Près de la machine à café, on a rangé un type qui est là, toute la journée, à touiller son café. Ça aurait pu être moi, sauf que c’est lui. Pas de chance pour lui. On l’a posé ici, j’imagine, pour faire le figurant dans ma vie. Il porte des lunettes, elles sont très carrées, et grandes, il a aussi de grandes oreilles. Je n’ai rien contre les grandes oreilles, honnêtement, c’est juste qu’il est là, un peu vouté avec des grandes oreilles, son petit duvet de moustache, à touiller son café.
Quand j’arrive, il me regarde les lèvres pincées, absent, muet, un vrai sphinx, il doit peut-être m’en vouloir terriblement de figurer comme ça, dans ma vie, il aurait préféré la vie de Brad Pitt, peut-être, à touiller des mojitos dans des palaces, avec non pas une petite touillette transparente mais un grand bâtonnet vert surmonté d’un cocotier copacabana. Il faudrait que je lui dise, on verra à Noël, désolé mon gars, c’est pas moi qui décide, pour tout ça, moi de montrer du nez les murs préfabriqués.
La machine à café est souvent en panne. Par exemple, il n’y a plus de gobelet. J’entends le cliquetis familier du gobelet qui tombe, sauf qu’il ne tombe pas. Quand ce triste événement se produit, je sais que j’ai perdu mon argent, alors je m’accroupis et je regarde rageusement, avec intensité, le poing serré, le café tomber directement dans l’évacuation, je profite tout de même, à fond, du petit bruit de torréfaction discount, du bip satisfait qui indique « boisson préparée », et puis rien, moi de partir d'un rire sardonique avec mon nez aquilin. Et je médite un peu sur le temps qui passe.
Je dis, à l’usage de mon ange-gardien, j’espère que cette satané machine n’est pas en panne ! Il lâche - autant que faire se peut avec des lèvres pincées, un petit sourire pincé. Il doit me maudire de me constater juste là, figurant dans sa vie de touilleur ; c’est peut-être un bouddhiste du café, il est juste à trente secondes du nirvana quand soudain je surgis, je casse tout, systématiquement, en hasardant d’un ton faussement détaché d’ours puant dans un salon de lingerie : j’espère que cette satané de machine à café n’est pas en panne.
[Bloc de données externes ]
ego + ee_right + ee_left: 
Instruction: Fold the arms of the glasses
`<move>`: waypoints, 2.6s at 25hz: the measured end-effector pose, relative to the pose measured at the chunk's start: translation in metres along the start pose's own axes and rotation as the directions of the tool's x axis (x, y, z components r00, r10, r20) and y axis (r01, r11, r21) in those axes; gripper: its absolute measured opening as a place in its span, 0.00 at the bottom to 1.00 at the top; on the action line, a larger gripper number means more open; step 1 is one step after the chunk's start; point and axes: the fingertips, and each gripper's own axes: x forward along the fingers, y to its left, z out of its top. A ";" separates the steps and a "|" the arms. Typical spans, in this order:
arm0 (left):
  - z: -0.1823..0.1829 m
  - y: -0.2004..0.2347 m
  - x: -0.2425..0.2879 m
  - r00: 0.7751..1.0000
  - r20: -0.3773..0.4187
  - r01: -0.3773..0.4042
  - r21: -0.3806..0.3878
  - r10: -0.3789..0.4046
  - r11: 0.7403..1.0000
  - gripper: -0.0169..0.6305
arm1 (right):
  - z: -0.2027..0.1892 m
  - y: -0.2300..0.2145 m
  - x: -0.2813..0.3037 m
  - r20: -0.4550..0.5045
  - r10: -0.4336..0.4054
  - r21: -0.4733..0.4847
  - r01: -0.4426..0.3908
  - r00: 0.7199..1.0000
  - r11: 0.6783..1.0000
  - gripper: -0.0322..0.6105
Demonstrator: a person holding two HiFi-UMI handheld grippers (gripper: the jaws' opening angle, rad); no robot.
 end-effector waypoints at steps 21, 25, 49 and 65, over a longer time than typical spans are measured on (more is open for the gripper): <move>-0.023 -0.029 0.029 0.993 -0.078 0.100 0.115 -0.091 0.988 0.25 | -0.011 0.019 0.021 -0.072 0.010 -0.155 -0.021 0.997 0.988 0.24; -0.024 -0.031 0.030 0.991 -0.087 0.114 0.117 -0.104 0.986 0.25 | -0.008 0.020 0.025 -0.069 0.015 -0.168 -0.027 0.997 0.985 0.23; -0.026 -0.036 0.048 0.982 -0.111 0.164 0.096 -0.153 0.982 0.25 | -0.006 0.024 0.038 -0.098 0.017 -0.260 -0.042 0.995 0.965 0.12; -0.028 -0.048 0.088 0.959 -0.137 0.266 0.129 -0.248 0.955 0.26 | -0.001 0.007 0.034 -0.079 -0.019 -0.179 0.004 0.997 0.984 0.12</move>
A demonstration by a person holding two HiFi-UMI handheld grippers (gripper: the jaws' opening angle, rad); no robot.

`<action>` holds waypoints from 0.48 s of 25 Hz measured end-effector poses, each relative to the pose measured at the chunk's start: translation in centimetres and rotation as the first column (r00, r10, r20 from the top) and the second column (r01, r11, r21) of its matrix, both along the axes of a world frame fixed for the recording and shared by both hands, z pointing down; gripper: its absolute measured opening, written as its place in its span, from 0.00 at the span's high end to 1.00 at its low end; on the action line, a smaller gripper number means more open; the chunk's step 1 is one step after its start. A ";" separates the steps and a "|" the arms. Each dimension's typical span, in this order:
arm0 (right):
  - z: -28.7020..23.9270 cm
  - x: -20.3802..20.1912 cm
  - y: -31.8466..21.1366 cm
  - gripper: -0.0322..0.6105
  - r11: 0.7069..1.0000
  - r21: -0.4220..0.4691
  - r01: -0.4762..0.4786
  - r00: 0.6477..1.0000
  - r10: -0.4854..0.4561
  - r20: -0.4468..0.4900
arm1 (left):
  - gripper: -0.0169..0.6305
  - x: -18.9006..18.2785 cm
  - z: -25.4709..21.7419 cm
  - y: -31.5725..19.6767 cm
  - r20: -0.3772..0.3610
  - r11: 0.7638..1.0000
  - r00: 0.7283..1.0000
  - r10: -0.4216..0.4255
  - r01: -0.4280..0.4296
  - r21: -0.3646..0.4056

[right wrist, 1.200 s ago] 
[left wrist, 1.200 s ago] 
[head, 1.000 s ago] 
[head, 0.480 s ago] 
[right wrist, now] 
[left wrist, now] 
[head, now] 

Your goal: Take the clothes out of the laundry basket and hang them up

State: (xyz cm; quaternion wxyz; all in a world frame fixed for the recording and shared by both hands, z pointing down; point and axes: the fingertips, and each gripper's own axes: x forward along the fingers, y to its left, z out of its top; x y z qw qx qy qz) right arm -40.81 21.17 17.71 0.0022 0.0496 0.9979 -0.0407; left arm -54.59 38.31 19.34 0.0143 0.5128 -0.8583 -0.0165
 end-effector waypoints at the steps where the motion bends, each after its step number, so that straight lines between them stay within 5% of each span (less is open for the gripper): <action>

Parfois, je songe à modifier mon apostrophe : j’espère que cette saloperie de machine à café n’est pas en panne. Je le scrute, pour voir sa réaction. Il touille toujours son gobelet, vide, le regard opaque derrière ses grandes lunettes. Il se dit dans son crâne, celui qui se trouve coincé entre ses deux grandes oreilles, je ne ferai pas ça toute ma vie. Puis plus tard, je continue : j’espère que cette saloperie de merde de machine à café pour les connards n’est pas en panne. Je m’approche de lui, je susurre entre les dents serrées : ...pour les connards. J’ai bien dit pour les connards. Il ne dit rien, il vient de jeter son gobelet, il continue de touiller l’air avec la petite spatule translucide qui me fait penser à une aire d’autoroute.
Un jour j’arrive, il est là à attendre les mains dans les poches, le regard perdu au loin dans le vague, comme s'il se prenait pour Arthur Rimbaud, je suis sur le point de dire : j’espère que cette machine à café pour les sous-hommes aux grandes oreilles qui sucent des sorbets à la merde de chien crevé n’est pas en panne, mais je me tais. Je prends mon café. Je le touille, et je ne quitte pas le réduit où ronronnent les distributeurs de boissons et de petits gâteaux, je reste un instant là, les yeux baissés. Toujours les mains dans les poches, il dit comme ça, pour rien, pour lui : ça, c’est vraiment du café pour les types impuissants. Puis il s’en va. Je reste planté avec mon café. Je ne sais pas, je le touille, je pourrais touiller des gens aussi, des tas de gens dans mon petit gobelet qui crient, implorent : non ne me touille pas maître de l’univers ! Hin hin, c’est comme ça, c’est moi qui décide, gens, tiens je te touille ça t’apprendra.
Puis je lui cours après, furieux : Non ! Non ! Non ! Alors là vraiment je ne suis pas impuissant, pas du tout, et je peux te le prouver quand tu veux, alors là, je trépigne, je pleure presque, mais il a disparu.